As I have said on several occasions, it’s less about changing Staffordshire County Council, and more about our being consistently at our best. The values above are plainly evident during the overwhelming proportion of time for the vast majority of us. But when things go wrong, as they do in every organisation that operates in the real world, their absence in part is apparent; formalising them gives us a map to navigate our way to the consistency that we seek. Following the discussion at Cabinet there will be a programme of work with all staff to discuss and agree our final set of values

My last observation on values at this point is from my previous military service.  If we accept that the only sure way to avoid things going wrong is to do nothing, and that is not an option, then I would contend that it is how we deal with those unintended events that is the measure of a leader rather than their happening in the first place. Being open and honest, and focusing on the recovery is always the best policy. I will be returning to this theme in the coming weeks as we develop the Workforce Strategy. Your part in this is pivotal.

Thanks to our gritting crews, a ministerial visit, and recognition for Families First

Monday, March 5th, 2018

I couldn’t start this week’s entry with anything other than the winter weather – the combination of snow and wind has made it especially challenging for those keeping the roads clear. Our gritting crews have been flat out for the best part of a week now, and they’ve done a magnificent job. We shouldn’t also forget the Fleetcare crews who have been keeping them on the road in some of most inhospitable conditions for mechanical machinery.

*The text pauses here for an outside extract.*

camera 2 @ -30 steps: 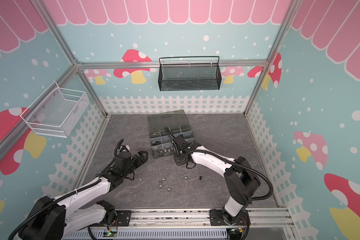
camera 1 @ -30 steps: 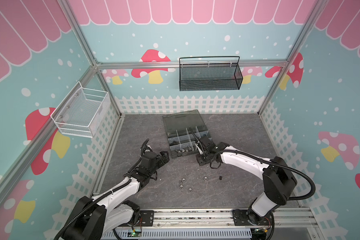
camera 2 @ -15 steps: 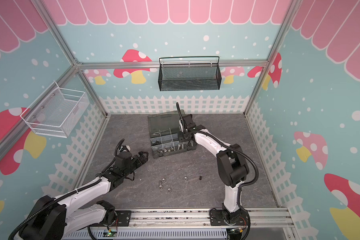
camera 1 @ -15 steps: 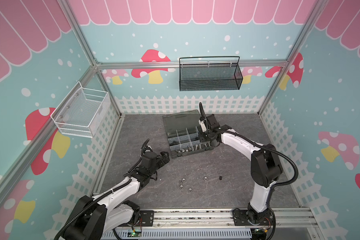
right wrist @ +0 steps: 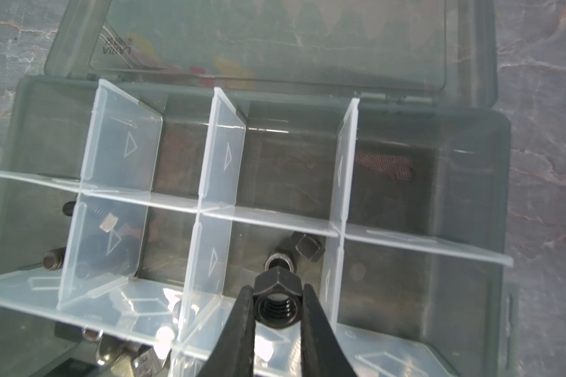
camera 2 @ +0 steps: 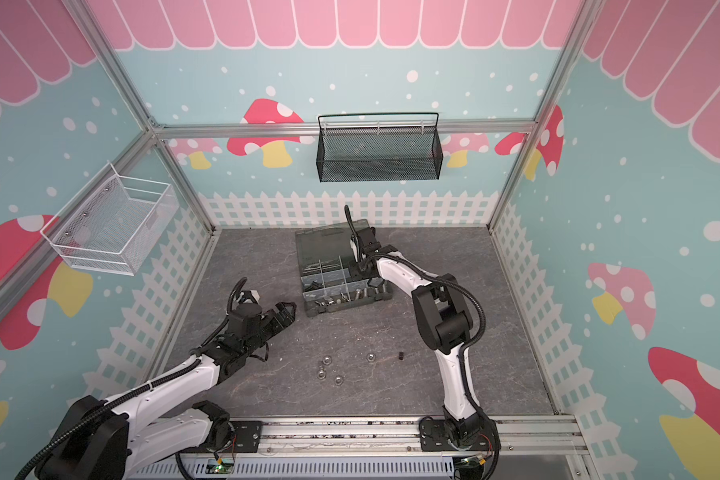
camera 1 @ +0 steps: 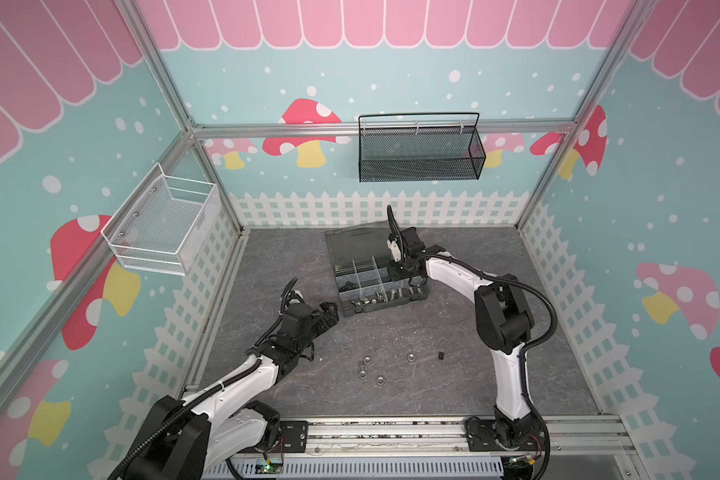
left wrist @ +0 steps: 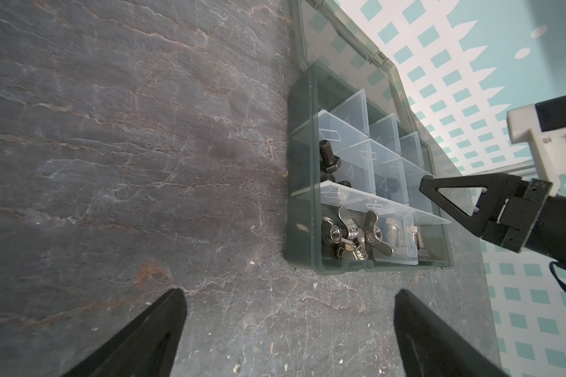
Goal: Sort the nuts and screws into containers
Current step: 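Open the right gripper to drop the nut into the middle compartment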
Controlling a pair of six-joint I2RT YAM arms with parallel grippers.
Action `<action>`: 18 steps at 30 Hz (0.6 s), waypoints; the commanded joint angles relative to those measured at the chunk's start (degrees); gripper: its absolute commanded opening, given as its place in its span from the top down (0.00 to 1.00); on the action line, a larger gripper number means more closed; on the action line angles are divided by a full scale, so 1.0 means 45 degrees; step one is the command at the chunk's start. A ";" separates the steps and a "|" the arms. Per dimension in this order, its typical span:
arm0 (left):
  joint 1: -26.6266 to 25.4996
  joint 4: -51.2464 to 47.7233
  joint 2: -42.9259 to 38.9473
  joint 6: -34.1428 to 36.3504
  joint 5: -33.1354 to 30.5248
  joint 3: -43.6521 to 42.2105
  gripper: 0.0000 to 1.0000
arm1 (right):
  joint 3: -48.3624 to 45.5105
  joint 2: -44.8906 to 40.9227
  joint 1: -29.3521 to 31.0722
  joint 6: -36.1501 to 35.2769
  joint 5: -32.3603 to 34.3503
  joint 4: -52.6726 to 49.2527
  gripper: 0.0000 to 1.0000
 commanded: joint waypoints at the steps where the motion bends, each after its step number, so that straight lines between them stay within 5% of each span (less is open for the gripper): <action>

We had a visit from Nadhim Zahawi MP, the newly appointed Minister for Children and Families, on Thursday to see what we are doing in the Government’s flagship 30 hours of childcare scheme. In the pilot, Matt Biggs and his team have taken a bold initiative and engaged with employers as well as families and childcare suppliers to persuade them to change shifts and work patterns so that the families get the most benefit. The challenge is now to do the same at scale with the main scheme but we are already making great progress with Staffordshire now having one of the highest take-up rates in the region, with almost 4,500 children taking advantage of the funded childcare.

It was also a very pleasant surprise to hear that one of our Families First Colleagues is to be recognised by Staffordshire Police for her part in Operation SHADE, a particularly complex and harrowing Child Sexual Exploitation case which came to a conclusion recently. She and a number of colleagues have worked conscientiously and carefully over many months in some pretty difficult circumstances to ensure that the twin aims of bringing the perpetrators to justice and looking after the victims is achieved. It’s quite humbling to be part of the same organisation.